Dialysis Access Care

Physical Assessment

Paying attention to your access and treating any problems as they occur will ensure your access will last longer and function better. How do you pay attention to your access? Evaluate it daily. Look for subtle changes which can occur over days, weeks, months, or even years. Since you are the one living with your access, you are in the best position to notice changes as they occur. Early identification can allow for timely treatment before the issues become more serious and complicated.
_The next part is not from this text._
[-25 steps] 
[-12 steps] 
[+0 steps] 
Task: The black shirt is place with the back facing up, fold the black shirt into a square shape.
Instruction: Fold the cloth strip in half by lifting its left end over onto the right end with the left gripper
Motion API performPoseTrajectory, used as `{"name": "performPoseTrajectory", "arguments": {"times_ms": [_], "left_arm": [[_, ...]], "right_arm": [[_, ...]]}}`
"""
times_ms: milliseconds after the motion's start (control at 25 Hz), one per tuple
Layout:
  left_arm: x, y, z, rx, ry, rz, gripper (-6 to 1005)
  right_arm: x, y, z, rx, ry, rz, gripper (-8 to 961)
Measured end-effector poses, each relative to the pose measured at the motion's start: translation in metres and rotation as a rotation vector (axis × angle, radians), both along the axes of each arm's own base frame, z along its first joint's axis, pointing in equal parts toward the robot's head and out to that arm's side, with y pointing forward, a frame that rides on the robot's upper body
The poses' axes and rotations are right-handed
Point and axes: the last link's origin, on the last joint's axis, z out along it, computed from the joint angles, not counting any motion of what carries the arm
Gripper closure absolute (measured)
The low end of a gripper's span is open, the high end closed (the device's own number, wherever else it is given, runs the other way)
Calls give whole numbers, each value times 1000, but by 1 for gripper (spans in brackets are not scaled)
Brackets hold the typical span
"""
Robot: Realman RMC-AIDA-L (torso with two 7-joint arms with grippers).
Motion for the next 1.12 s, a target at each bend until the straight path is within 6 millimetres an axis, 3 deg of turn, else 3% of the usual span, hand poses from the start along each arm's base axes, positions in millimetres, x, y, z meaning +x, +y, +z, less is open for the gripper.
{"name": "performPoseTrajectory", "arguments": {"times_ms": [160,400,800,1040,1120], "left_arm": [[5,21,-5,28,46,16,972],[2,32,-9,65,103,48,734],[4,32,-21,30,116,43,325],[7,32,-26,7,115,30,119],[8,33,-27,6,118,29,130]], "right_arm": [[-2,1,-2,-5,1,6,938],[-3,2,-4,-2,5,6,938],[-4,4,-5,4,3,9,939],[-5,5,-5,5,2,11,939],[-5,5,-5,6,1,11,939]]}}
For you, monitoring your access is as simple as 1-2-3.

STEP 1: Look

Inspect the skin over your access. Things to look for might include: changes in skin color, swelling, redness, enlarging bumps (aneurysms) and scab formation to name a few. If you notice any changes, give us a call or bring it to the attention of your dialysis healthcare provider.

STEP 2: Feel

Know how your access feels. If you notice any change in how it feels: either stronger or weaker, bring it to the attention of your caregiver. The ideal access will have a palpable thrill which is a vibrating, purring type of sensation that you will be able to feel when you place your hand over your access. If your access has a thrill and you notice that it is less pronounced or if the thrill changes to a pulsation where you feel the blood pounding through your access, either of these changes should be reported. If your access does not have a thrill but is pulsatile, that may be normal for you. If you notice that this pulse becomes either weaker or stronger when feeling your access, be sure to report this to your caregiver. A change in how the blood flows through your access (change in pulse or thrill), which is what you will be feeling when you palpate your access, could represent problems developing within your access. If you notice any changes, let your dialysis caregivers know.

STEP 3: Listen

What you feel can also be heard using a stethoscope. When listening to your access, you will hear a whooshing sound called a bruit (pronounced “broo-ee”). A normal bruit will be low-pitched and continuous. The bruit will be strongest where the graft or fistula is connected to the artery. This is typically near the area on your arm or leg where you have a scar from when your access was placed. If unsure, ask your caregiver at your dialysis unit or one of the staff members at Open Access the next time you visit our center. The bruit should be loudest near the arterial connection and it will diminish down the course of the access. If you notice any high-pitched sounds, these may suggest underlying narrowings that may be altering the blood flow through your access which may need to be corrected. Just like with looking and feeling, any changes heard should be reported to your caregiver for optimal access function.

Notify your kidney doctor, dialysis caregiver(s) and/or your friendly staff at Open Access, if you detect any changes in your vascular access.